Exercise objective:
Please return every line of the records below that holds the word "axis".

(Dataset excerpts)
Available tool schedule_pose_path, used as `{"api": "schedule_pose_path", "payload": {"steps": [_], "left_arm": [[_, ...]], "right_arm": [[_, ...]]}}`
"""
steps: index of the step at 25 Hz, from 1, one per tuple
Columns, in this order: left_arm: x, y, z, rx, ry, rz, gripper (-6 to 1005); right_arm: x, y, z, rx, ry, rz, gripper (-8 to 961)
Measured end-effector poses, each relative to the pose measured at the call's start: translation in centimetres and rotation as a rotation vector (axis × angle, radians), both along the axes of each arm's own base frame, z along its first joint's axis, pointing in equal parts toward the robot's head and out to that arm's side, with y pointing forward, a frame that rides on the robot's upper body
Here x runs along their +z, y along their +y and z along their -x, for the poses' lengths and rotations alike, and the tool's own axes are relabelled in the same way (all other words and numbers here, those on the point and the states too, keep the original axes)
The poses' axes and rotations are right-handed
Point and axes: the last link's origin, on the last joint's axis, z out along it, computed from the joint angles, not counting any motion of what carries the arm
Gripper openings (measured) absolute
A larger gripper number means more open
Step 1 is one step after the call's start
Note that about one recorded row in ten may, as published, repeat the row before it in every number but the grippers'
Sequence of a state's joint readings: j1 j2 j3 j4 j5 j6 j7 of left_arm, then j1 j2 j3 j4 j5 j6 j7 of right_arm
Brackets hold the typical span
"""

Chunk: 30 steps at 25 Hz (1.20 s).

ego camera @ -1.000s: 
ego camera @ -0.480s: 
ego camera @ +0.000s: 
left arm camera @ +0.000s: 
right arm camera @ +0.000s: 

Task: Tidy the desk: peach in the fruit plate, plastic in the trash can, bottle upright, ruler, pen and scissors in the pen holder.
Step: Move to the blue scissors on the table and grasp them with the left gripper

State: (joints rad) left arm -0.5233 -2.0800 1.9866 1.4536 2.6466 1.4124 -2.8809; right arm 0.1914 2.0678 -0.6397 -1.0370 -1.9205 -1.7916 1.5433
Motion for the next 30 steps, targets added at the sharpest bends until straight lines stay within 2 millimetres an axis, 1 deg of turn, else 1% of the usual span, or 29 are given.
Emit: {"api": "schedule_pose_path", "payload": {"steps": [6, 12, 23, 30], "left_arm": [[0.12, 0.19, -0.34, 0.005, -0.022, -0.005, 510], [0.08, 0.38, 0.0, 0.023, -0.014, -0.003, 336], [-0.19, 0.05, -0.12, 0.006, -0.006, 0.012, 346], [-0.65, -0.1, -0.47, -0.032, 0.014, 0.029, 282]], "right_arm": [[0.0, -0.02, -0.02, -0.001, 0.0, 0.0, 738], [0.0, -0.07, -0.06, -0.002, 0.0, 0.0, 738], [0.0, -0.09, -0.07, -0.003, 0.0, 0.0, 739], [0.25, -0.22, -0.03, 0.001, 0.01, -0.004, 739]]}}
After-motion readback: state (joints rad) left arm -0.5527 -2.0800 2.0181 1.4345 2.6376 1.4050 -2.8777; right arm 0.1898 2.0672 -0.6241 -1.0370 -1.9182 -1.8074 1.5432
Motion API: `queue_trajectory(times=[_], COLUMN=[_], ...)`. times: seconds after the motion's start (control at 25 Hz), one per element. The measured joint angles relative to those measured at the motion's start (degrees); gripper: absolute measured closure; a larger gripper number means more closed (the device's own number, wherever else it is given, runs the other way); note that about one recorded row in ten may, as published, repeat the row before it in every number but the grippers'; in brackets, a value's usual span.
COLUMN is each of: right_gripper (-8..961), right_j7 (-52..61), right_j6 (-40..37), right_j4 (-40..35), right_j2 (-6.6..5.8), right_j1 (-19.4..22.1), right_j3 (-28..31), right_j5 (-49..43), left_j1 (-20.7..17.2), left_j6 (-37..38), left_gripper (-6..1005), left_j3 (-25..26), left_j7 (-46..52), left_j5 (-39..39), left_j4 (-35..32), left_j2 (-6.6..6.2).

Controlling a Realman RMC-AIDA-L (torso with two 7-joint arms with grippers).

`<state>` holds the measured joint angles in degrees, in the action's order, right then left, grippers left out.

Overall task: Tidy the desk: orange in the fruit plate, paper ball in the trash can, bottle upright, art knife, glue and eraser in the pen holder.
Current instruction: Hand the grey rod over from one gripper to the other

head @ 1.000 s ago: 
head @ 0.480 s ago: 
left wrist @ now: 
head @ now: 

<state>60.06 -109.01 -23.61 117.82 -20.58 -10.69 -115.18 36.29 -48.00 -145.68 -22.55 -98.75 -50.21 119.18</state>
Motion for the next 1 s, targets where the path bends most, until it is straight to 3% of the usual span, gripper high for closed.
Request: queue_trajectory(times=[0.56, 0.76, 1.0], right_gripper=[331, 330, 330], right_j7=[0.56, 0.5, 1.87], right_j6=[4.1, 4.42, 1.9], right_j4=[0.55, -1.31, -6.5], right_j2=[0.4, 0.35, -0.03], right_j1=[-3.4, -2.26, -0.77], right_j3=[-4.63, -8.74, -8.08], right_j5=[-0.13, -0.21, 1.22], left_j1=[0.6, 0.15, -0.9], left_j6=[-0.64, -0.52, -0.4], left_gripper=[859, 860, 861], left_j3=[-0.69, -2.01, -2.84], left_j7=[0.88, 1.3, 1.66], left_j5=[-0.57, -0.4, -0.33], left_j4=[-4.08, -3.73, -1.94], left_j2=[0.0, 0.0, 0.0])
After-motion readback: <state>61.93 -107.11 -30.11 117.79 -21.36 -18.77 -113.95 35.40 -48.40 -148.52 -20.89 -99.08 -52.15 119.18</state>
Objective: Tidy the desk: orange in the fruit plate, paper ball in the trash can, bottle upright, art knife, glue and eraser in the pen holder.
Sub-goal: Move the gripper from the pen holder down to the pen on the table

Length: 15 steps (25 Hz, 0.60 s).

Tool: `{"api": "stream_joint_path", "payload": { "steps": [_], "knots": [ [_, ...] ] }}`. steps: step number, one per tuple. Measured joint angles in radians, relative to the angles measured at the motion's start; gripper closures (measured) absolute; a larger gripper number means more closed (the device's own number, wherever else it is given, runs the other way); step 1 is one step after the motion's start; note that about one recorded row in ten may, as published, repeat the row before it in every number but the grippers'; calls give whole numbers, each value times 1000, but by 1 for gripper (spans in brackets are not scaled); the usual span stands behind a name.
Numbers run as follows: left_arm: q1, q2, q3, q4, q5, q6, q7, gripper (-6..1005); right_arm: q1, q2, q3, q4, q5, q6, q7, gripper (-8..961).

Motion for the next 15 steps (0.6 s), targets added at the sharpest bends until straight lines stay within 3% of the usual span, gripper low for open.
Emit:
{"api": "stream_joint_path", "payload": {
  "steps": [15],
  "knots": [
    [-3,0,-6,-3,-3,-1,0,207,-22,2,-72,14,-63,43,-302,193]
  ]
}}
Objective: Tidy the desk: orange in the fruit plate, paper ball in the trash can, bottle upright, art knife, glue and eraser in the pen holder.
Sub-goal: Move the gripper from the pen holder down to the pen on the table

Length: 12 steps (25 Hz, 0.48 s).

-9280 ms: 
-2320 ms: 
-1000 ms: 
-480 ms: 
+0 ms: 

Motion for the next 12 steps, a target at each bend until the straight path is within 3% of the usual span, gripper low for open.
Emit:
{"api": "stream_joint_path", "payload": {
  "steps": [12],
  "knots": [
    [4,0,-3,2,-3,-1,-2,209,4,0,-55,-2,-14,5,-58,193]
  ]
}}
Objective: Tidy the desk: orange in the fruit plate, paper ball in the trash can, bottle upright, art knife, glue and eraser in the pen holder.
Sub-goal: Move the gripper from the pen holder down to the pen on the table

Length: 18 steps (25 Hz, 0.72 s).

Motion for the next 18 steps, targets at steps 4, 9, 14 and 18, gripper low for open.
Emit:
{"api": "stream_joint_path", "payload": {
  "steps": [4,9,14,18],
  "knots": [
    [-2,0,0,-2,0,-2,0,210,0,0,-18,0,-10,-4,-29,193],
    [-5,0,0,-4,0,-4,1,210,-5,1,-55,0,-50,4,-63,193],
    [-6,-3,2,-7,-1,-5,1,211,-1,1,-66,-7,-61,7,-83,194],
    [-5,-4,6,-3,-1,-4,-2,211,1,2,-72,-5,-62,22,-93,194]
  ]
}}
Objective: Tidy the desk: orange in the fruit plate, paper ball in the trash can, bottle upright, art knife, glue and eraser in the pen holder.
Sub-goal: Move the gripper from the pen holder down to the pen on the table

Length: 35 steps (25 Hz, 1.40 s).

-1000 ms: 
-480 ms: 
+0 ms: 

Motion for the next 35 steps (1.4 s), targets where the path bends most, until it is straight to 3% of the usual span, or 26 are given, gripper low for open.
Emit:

Response below:
Measured end-effector poses, each relative to the pose measured at the call's start: translation in centimetres and rotation as a rotation vector (axis × angle, radians), both along the axes of each arm's own base frame, z along its first joint's axis, pointing in equal parts toward the robot's head and out to that arm's side, with y pointing forward, a frame that rides on the robot's upper body
Point and axes: the last link's origin, on the last joint's axis, z out along it, computed from the joint angles, not counting any motion of what carries the arm
Motion for the next 30 steps, targets added at the sharpest bends until straight lines stay within 2 millimetres an axis, 1 deg of turn, else 1% of the usual span, or 29 are given.

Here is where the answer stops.